**TASK GOAL:** Only the lines from the opening of the material through the line bearing "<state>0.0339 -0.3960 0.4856" should be reproduced, exactly and without pictures.

**COLLECTED MATERIAL:**

BEGIN

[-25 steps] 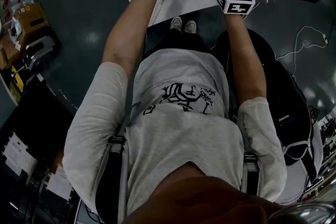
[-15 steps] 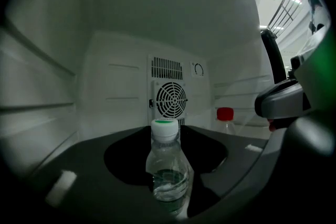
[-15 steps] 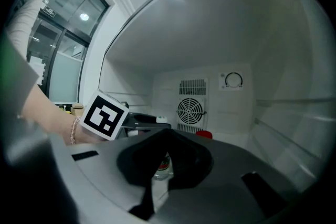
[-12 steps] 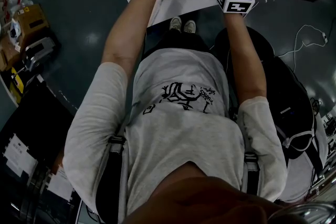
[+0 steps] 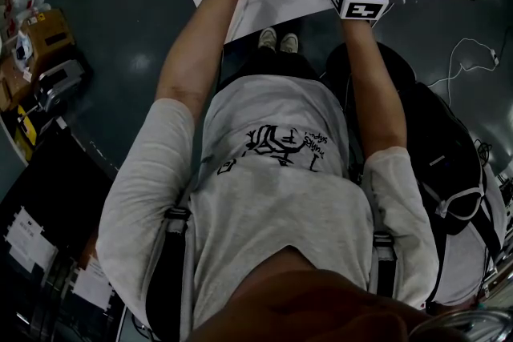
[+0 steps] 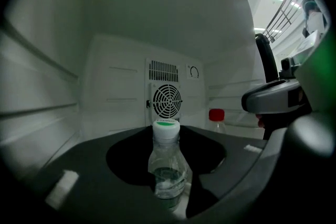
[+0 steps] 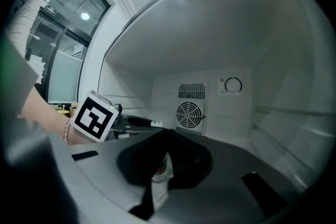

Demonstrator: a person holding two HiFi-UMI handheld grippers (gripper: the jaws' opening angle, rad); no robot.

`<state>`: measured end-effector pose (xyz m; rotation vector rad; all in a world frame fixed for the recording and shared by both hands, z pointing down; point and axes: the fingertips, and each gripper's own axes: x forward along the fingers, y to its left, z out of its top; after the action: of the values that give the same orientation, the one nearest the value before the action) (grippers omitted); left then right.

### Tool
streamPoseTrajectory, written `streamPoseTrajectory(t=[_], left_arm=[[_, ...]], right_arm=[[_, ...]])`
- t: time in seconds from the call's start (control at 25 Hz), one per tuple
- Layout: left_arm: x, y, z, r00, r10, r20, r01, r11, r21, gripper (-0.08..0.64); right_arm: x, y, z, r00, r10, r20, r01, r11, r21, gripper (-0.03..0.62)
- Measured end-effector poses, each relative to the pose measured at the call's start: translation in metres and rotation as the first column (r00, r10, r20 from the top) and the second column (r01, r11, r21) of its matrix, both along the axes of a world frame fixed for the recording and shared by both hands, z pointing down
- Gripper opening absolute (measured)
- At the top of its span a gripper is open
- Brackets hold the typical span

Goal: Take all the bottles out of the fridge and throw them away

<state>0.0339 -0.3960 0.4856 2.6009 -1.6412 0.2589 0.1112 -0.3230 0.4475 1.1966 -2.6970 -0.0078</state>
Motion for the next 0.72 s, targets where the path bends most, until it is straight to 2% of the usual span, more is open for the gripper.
streamPoseTrajectory(t=[0.36, 0.72], left_arm=[[0.002, 0.015, 0.003, 1.0, -0.001, -0.006, 0.001, 1.0, -0.002, 0.158], [0.006, 0.042, -0.031, 1.0, 0.019, -0.009, -0.018, 0.999, 0.033, 0.158]], right_arm=[[0.0, -0.003, -0.003, 1.0, -0.003, 0.007, 0.003, 1.0, 0.005, 0.008], [-0.004, 0.01, -0.018, 1.0, -0.008, 0.015, 0.008, 1.0, 0.003, 0.008]])
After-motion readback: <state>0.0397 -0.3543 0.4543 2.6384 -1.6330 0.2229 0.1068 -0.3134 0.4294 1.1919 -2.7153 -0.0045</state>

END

**SOLUTION TO THIS PROBLEM:**
[-25 steps] 
[-15 steps] 
[-15 steps] 
[-12 steps] 
[+0 steps] 
[+0 steps] 
[+0 steps] 

Demonstrator: a person holding two HiFi-UMI handheld grippers (gripper: the jaws' opening angle, rad); no robot.

`<state>`: measured end-effector pose (xyz m; rotation vector rad; all in a world frame fixed for the recording and shared by both hands, z pointing down; point and axes: the fingertips, and each gripper's own axes: x forward along the fingers, y to its left, z out of its top; after the action: of the values that give the same orientation, the one nearest the value before the action) (grippers omitted); left then right.

### Tool
streamPoseTrajectory, written `streamPoseTrajectory(t=[_], left_arm=[[_, ...]], right_arm=[[_, ...]])`
- t: time in seconds from the call's start (control at 25 Hz), one per tuple
- Layout: left_arm: x, y, z, r00, r10, r20, r01, r11, r21, gripper (-0.08..0.64); right_arm: x, y, z, r00, r10, r20, r01, r11, r21, gripper (-0.03..0.62)
- Measured end-effector poses, each relative to the pose measured at the call's start: translation in metres and rotation as the first column (r00, r10, r20 from the top) and the second column (r01, r11, r21) of its matrix, both along the axes of a world frame fixed for the recording and shared by both hands, z pointing down
- Gripper opening absolute (measured)
- At the top of its span a gripper is open
- Brackets hold the typical span

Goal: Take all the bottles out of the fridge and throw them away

<state>0.0339 -0.3960 0.4856 2.6009 -1.6412 0.2589 0.1112 -0.3230 0.4475 1.1966 -2.6970 -0.0078</state>

The answer has been fully stated.